Thunder Bay·Audio

Dismantle Indigenous and Northern Affairs Canada, NDP leadership candidate says

One of the candidates running for the leadership of the federal New Democratic Party says he will overhaul Ottawa's role in the care of Indigenous children and return decision-making power to individual communities.

Charlie Angus says government needs to end 'culture of secrecy around Indigenous people'

NDP leadership candidate Charlie Angus is calling for the dismantling of Indigenous and Northern Affairs Canada. (The Canadian Press / Graham Hughes)

One of the candidates running for the leadership of the federal New Democratic Party says he will overhaul Ottawa's role in the care of Indigenous children and return decision-making power to individual communities.

Timmins-James Bay MP Charlie Angus announced several measures he said will "give hope to Indigenous children and all who care for them by dismantling the colonial structures that still impeded Indigenous social development."

Angus's proposals include dismantling Indigenous and Northern Affairs Canada, the federal department with oversight over decisions affecting Indigenous communities, and creating an Indigenous children's ombudsperson that could force government to act if it's found to be in breach of its duties.

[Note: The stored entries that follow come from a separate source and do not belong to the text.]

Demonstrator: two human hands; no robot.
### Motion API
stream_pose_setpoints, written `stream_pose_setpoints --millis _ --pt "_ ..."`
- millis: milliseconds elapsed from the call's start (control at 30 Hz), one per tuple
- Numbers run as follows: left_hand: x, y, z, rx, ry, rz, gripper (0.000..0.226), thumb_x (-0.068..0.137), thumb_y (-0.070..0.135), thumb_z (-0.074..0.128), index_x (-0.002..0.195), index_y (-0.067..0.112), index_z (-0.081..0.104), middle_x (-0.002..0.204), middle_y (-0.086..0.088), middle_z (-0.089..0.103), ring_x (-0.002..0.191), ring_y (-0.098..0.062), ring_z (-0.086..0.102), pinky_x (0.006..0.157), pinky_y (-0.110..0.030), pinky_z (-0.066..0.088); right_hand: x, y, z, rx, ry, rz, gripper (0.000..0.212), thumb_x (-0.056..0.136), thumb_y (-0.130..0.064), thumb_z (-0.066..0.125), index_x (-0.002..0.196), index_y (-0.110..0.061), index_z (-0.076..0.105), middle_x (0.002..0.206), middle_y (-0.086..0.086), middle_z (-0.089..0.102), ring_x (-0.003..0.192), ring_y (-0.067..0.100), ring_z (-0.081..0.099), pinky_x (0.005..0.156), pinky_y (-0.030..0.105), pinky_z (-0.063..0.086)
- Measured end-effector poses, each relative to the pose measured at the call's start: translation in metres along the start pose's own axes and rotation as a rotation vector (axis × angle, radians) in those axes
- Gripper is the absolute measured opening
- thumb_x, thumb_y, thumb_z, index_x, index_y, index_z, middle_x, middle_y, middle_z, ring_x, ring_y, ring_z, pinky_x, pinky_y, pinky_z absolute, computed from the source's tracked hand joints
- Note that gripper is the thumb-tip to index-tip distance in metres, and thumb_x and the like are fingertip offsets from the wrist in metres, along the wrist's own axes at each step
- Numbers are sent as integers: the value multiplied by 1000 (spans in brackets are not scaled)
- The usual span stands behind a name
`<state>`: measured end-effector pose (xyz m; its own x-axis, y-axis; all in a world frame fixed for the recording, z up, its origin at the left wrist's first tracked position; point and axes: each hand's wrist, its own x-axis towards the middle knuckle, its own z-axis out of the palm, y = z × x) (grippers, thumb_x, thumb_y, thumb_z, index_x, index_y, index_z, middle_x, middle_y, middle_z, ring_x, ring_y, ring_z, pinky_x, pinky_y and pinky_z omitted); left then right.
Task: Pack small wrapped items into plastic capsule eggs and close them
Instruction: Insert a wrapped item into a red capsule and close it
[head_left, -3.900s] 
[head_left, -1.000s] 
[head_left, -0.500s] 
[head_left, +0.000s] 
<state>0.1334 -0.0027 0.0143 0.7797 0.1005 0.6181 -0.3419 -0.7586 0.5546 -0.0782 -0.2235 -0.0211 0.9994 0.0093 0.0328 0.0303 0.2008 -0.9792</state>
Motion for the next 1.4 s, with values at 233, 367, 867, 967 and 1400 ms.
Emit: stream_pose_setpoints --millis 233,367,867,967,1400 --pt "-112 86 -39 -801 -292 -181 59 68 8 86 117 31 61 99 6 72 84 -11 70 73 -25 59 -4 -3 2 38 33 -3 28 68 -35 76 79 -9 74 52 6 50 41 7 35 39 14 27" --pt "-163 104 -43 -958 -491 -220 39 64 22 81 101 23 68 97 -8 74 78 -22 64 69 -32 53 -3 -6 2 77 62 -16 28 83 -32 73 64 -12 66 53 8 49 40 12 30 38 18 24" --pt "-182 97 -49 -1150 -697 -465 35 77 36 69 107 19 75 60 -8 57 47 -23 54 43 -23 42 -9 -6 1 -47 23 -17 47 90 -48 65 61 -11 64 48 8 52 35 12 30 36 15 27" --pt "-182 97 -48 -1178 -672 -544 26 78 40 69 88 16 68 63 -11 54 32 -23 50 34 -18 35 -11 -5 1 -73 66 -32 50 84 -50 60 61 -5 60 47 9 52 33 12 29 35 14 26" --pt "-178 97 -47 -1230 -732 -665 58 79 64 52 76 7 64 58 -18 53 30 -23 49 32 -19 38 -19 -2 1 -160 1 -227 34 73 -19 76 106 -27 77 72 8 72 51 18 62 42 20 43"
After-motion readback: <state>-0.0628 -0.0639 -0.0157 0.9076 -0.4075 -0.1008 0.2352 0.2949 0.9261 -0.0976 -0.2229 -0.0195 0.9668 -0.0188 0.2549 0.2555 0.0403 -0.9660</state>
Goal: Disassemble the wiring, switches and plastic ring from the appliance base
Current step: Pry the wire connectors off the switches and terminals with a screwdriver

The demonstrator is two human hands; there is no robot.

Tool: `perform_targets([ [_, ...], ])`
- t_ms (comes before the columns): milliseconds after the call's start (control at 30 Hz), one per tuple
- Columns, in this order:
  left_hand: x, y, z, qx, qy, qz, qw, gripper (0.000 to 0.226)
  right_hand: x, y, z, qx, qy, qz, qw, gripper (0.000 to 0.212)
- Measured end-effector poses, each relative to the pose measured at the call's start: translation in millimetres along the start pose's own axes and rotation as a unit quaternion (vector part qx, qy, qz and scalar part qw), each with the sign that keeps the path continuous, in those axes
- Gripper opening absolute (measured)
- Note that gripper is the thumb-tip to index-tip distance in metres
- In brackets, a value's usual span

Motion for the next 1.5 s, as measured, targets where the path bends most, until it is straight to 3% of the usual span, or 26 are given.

The announcement comes in the wake of the suicide of Jenera Roundsky, 12, from Wapekeka First Nation. She was the third 12-year-old girl to die by suicide in the remote northern Ontario First Nation as part of a pact, according to the community's band manager.

"I think one of the things that's really disturbing is the refusal of [Indigenous and Northern Affairs Canada], decade-in, decade-out, to put the lives of children in any kind of priority," Angus told CBC Thunder Bay's Superior Morning.

The northern Ontario MP also pointed to a decision last month by the Canadian Human Rights Tribunal that criticized Ottawa for how it handled Wapekeka's request for mental health intervention when the girls' suicide pact was uncovered.

"At this point, with the amount of deaths that we've been seeing — the needless deaths — it's time we opened up that department, we looked at it and we figure [out] a better way of delivering these services to children," Angus said.
Jolynn Winter, 12, left, and Chantel Fox, 12, centre, from the community of Wapapeka First Nation in Ontario, died by suicide this month. Chantel is survived by her twin sister, Chanel, pictured far right. (Supplied by the Winter and Fox families)

There have been seventeen reported deaths of youth from the 49 First Nations in the Nishnawbe Aski Nation in northern Ontario since Jan. 1, 2017. Twelve of those deaths were suicides.

Multi-year planning, funding

Auditing and dismantling the Indigenous affairs department, then returning decision-making powers for education, health and development to communities or treaty organizations would mean decisions are being made closer to the people affected, Angus said, using Nishnawbe Aski Nation [NAN] as an example.

"NAN would have the capacity, if they were able to hire, to handle the decisions on education, on delivery of health services," he said. "These services should be decided by the people for whom these services are being delivered."

That type of model, which would include legislated rules for how funding is spent and who's accountable, would also allow for multi-year planning and funding for things like mental health programs, as Angus said, currently, many initiatives involve short-term or one-time funding.

"If we know how they're being delivered, if we know the tracking mechanisms then we can start to see if things are getting better or getting worse," he said. "Right now, we have no idea and this is the way it's gone on for too long."